Decreto nº 89.339 de 31/01/1984


 Publicado no DOU em 1 fev 1984


Trabalhadores contratados ou transferidos para prestar serviços no exterior - Regulamenta a Lei nº 7.064/82


Monitor de Publicações

Art. 1º. O empregado contratado no Brasil ou transferido por empresa prestadora de serviços de engenharia, inclusive consultoria, projetos, obras, montagens, gerenciamento e congêneres, para prestar serviços no exterior, enquanto estiver prestando serviços no estrangeiro, poderá converter e remeter para o local de trabalho, no todo ou em parte, os valores correspondentes à remuneração paga em moeda nacional.

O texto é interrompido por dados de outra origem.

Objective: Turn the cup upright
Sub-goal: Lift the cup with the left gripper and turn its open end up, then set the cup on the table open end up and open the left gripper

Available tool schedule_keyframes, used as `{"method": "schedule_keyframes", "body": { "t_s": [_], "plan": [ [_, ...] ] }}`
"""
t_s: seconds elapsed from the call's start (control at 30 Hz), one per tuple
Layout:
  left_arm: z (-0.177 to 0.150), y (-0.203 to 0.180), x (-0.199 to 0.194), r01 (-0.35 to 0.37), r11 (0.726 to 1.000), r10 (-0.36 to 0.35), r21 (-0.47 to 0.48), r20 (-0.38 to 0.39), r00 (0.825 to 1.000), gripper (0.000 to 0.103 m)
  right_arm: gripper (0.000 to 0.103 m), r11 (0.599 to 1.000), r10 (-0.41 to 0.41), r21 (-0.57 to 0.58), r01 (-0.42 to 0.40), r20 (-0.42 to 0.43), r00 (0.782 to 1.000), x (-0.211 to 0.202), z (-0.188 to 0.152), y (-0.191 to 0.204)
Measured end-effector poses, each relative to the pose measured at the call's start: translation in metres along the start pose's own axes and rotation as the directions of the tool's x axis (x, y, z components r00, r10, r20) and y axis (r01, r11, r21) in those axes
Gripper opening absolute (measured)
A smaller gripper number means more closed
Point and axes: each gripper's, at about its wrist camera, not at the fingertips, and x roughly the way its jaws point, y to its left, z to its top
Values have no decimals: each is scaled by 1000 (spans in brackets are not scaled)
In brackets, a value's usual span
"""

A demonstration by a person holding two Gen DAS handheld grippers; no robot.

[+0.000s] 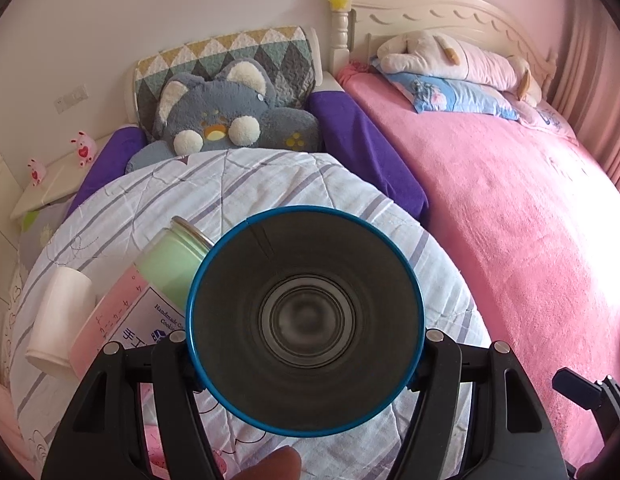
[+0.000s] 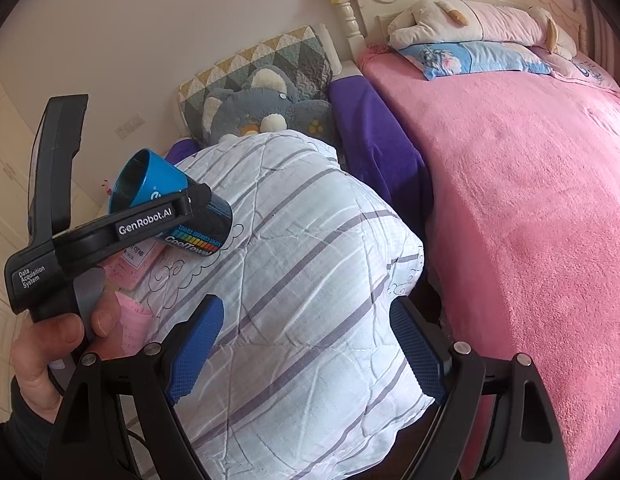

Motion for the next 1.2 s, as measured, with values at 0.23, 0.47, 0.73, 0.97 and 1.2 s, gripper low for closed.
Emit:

Art. 2º. As remessas referidas no artigo 1º serão feitas através de instituição bancária autorizada a operar em câmbio, mediante requerimento escrito do empregado ou seu procurador, instruído com declaração da empresa empregadora indicando o valor da remuneração paga ao empregado, o local da prestação de serviços no exterior e os números da Carteira de Trabalho e de inscrição do empregado no cadastro de contribuintes.

Parágrafo único. As remessas a que se refere o artigo estarão sujeitas à fiscalização do Banco Central do Brasil.

Art. 3º. Os valores pagos pela empresa empregadora prestadora dos serviços a que se refere o artigo 1º, na liquidação de direitos determinados pela lei do local da prestação de serviços no exterior, poderão ser deduzidos dos depósitos do Fundo de Garantia do Tempo de Serviço - FGTS - em nome do empregado, existentes na conta vinculada de que trata o artigo 2º da Lei nº 5.107, de 13 de setembro de 1965.

§ 1º. O levantamento, pela empresa empregadora, dos valores correspondentes à liquidação de direitos, efetuada de conformidade com a lei do local da prestação de serviços no exterior, efetivar-se-á à vista do alvará expedido em decorrência da homologação judicial.

§ 2º. A homologação dos valores a serem deduzidos dar-se-á mediante a apresentação, pela empresa empregadora, de cópia autêntica da documentação comprobatória da liquidação dos direitos do empregado no exterior, traduzida oficialmente.

§ 3º. Requerida a homologação, o juiz determinará ao Banco depositário da conta vinculada que informe, no prazo de três (3) dias úteis, o valor existente da conta vinculada do empregado, na data do pedido de homologação.

Art. 4º. A homologação deverá consignar a importância, em moeda estrangeira, a ser deduzida e o alvará autorizará o levantamento do seu valor correspondente em cruzeiros, junto ao Banco depositário, que efetuará a conversão ao câmbio do dia em que efetivar o pagamento, utilizando o dólar dos Estados Unidos da América como moeda de conversão, nos casos em que a liquidação de direitos do empregado tenha sido efetuada em moeda com a qual o cruzeiro não tenha paridade direta.

Parágrafo único. A empresa empregadora deverá apresentar o alvará a que se refere o artigo no prazo de dois dias úteis da sua expedição, sob pena de correrem à sua conta as variações cambiais posteriores à data do alvará.

Art. 5º. Caso o saldo existente na conta vinculada do FGTS, em nome do empregado, não seja suficiente para a dedução integral dos valores correspondentes aos direitos liquidados pela empresa no exterior, a diferença poderá ser levantada mediante nova dedução dessa conta, quando da cassação, no Brasil, do contrato de trabalho, mediante a expedição de novo alvará e independentemente de nova homologação.

Art. 6º. A contratação de trabalhador por empresa estrangeira, para trabalhar no exterior, está condicionada à autorização do Ministério do Trabalho, nos termos de regulamento baixado pelo Ministro do Trabalho e observado o disposto no artigo 7º deste decreto.

Art. 7º. A empresa requerente da autorização a que se refere o artigo 6º deverá comprovar:

I - sua existência jurídica, segundo as leis do país no qual é sediada;

II - a participação de pessoa jurídica domiciliada no Brasil, em pelo menos cinco por cento (5%) do seu capital social;

III - a existência de procurador legalmente constituído no Brasil com poderes especiais de representação, inclusive o de receber citação;

IV - a solidariedade da pessoa jurídica a que se refere o inciso II deste artigo no cumprimento das obrigações da empresa estrangeira decorrentes da contratação do empregado.

Art. 8º. Este decreto entra em vigor na data da sua publicação, revogadas as disposições em contrário.